● What to work on: Print the entire listing below word for word, excluding its pictures.
BEGIN Data extract
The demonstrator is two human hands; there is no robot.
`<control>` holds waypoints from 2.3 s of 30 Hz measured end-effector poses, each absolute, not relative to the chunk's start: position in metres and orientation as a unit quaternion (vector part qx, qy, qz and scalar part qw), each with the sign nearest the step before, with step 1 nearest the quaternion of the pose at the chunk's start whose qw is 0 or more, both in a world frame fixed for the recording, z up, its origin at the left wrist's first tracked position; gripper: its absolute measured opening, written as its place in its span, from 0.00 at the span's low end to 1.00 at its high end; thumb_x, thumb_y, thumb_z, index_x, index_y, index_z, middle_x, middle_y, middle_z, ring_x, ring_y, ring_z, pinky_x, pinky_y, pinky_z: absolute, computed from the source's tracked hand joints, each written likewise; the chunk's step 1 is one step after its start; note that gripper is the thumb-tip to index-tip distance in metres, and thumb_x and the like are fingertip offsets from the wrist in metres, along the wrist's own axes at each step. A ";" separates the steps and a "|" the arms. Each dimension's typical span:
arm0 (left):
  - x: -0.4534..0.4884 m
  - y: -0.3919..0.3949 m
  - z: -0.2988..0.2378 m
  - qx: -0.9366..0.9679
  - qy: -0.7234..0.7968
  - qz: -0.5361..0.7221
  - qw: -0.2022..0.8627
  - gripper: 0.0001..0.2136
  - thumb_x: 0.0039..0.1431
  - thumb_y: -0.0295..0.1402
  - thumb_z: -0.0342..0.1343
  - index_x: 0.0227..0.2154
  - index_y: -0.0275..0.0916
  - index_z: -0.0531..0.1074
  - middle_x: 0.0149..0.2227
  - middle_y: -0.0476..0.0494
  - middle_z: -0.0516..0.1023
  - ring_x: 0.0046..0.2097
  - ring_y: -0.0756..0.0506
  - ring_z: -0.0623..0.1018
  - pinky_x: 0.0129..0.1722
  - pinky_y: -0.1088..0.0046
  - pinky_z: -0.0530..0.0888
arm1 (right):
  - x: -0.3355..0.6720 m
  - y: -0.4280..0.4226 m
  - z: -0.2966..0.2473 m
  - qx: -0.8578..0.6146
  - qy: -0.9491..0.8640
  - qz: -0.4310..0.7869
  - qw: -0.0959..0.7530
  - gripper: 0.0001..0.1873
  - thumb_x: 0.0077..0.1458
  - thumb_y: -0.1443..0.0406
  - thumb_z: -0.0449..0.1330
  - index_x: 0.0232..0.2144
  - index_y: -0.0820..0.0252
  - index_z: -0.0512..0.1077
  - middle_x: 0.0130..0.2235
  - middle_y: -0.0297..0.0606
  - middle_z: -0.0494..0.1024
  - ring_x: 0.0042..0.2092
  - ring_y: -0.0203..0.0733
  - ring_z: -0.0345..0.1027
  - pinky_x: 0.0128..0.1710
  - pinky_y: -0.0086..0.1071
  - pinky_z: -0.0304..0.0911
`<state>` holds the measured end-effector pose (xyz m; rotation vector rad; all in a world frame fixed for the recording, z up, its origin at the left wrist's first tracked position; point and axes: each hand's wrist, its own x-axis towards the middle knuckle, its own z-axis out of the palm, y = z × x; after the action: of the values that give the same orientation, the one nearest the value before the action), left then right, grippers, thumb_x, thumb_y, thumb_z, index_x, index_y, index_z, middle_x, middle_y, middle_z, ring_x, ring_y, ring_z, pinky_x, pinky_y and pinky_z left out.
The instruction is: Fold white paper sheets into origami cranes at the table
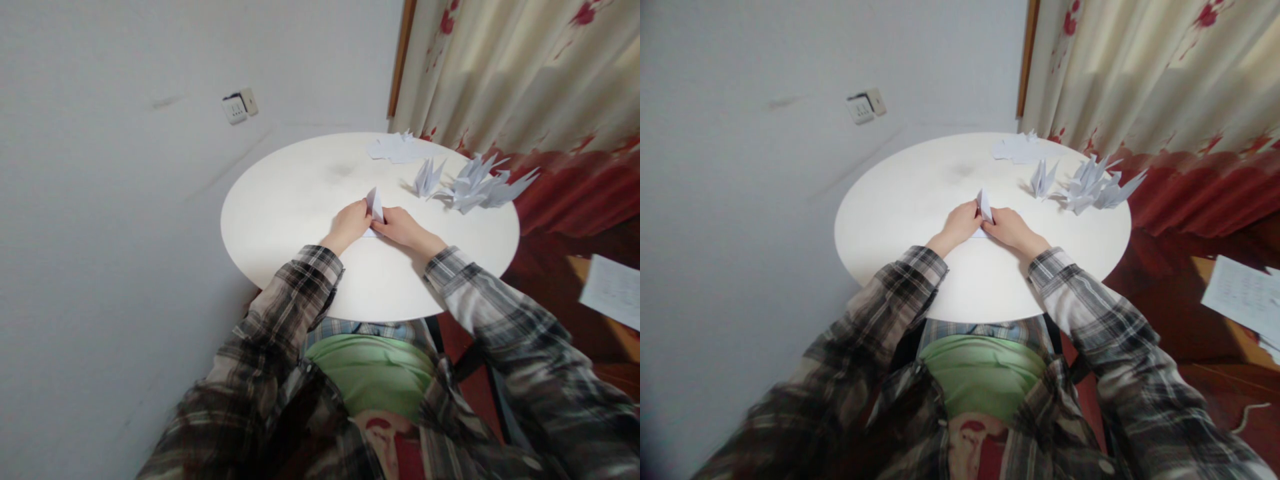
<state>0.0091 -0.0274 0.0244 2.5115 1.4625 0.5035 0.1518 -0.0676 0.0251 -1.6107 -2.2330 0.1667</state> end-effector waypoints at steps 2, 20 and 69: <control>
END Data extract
● Task answer:
The demonstrator is two human hands; there is no robot.
`<control>` holds waypoints from 2.3 s of 30 Hz measured end-effector poses, each absolute, not relative to the chunk's start: position in metres and orientation as a unit quaternion (vector part qx, qy, qz and scalar part qw), each with the sign nearest the step before, with step 1 nearest the quaternion of the pose at the chunk's start whose qw is 0 or more, both in a world frame fixed for the recording, z up, its origin at the left wrist's first tracked position; gripper: its absolute measured opening, written as its place in its span, from 0.00 at the span's low end to 1.00 at its high end; thumb_x, thumb_y, thumb_z, index_x, index_y, index_z, middle_x, middle_y, middle_z, ring_x, ring_y, ring_z, pinky_x, pinky_y, pinky_z: absolute, computed from the source's tracked hand joints, each written likewise; the chunk's step 1 is one step after its start; note that gripper is the thumb-tip to index-tip distance in metres, and thumb_x and the like are fingertip offsets from the wrist in metres, along the wrist's own axes at each step. A ";" separates the steps and a "|" the arms. Each dimension's typical span:
arm0 (left):
  - x: -0.4534..0.4884 m
  - y: -0.3919..0.3949 m
  - z: -0.2988..0.2378 m
  - qx: -0.9366..0.9679
  - qy: -0.7234..0.7968
  - qz: -0.5361..0.7221
  - qw: -0.2022..0.8627
  - gripper: 0.0001..0.2136
  - thumb_x: 0.0039..0.1431
  - thumb_y: -0.0295..0.1402
  - thumb_z: -0.0342..0.1343
  - index_x: 0.0227..0.2154
  - index_y: -0.0275..0.0916
  - index_z: -0.0531..0.1074
  - middle_x: 0.0149..0.2227
  - middle_y: -0.0476..0.0494
  - middle_z: -0.0516..0.1023
  - ring_x: 0.0046..0.2097
  - ring_y: -0.0756..0.0506
  - ring_z: -0.0623..0.1018
  - pinky_x: 0.0129..0.1722
  - pinky_y: -0.1088..0.0046
  - pinky_z: -0.0530..0.0888
arm1 (right):
  - x: -0.3355..0.6720 m
  - y: -0.4280..0.4226 m
  - z: -0.2966..0.2473 m
  - qx: -0.8578..0.6146
  - qy: -0.9491..0.8640
  - qz: -0.4310..0.7869
  - qw: -0.0959..0.7530
  - gripper: 0.0001..0.1873
  - thumb_x: 0.0077..0.1458
  - thumb_y: -0.1443..0.0406
  - thumb_z: -0.0449..0.1330
  - index_x: 0.0232..0.2144
  - index_y: -0.0820..0.0252
  - index_z: -0.0512..0.1077
  - middle_x: 0.0130..0.2235
  - middle_y: -0.0297..0.0606
  - middle_z: -0.0494..0.1024
  - ring_x: 0.0042..0.2092
  - ring_y: -0.0203..0.0733
  - ring_z: -0.0345..0.1027
  - pinky_x: 0.0128..0.1710
  - pinky_y: -0.0086..0.1071
  - pinky_z: -0.0304..0.0911
`<state>` holds the measured end-effector pose (xyz m; rotation vector rad; all in a world frame fixed for the recording, z up, its origin at the left wrist's first tracked position; point and axes: each hand's wrist, its own x-axis towards the middle knuckle, its own z-axis out of the palm, y = z × x; after the action: of the values that give the same orientation, the one nearest the value before the action), left then right, grippers, thumb_x, thumb_y, thumb_z, index_x, index_y, index_z, middle_x, middle_y, middle_z, ring_x, ring_y, ring_z, pinky_x, pinky_y and pinky_z left out.
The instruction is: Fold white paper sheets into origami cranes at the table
<state>0.0091 -0.0274 0.0244 2.5115 1.4625 0.5035 0.1518 -0.0676 0.0251 -1.6107 -2.2330 0.1667</state> end-effector waypoints at steps 2, 20 and 69: <control>

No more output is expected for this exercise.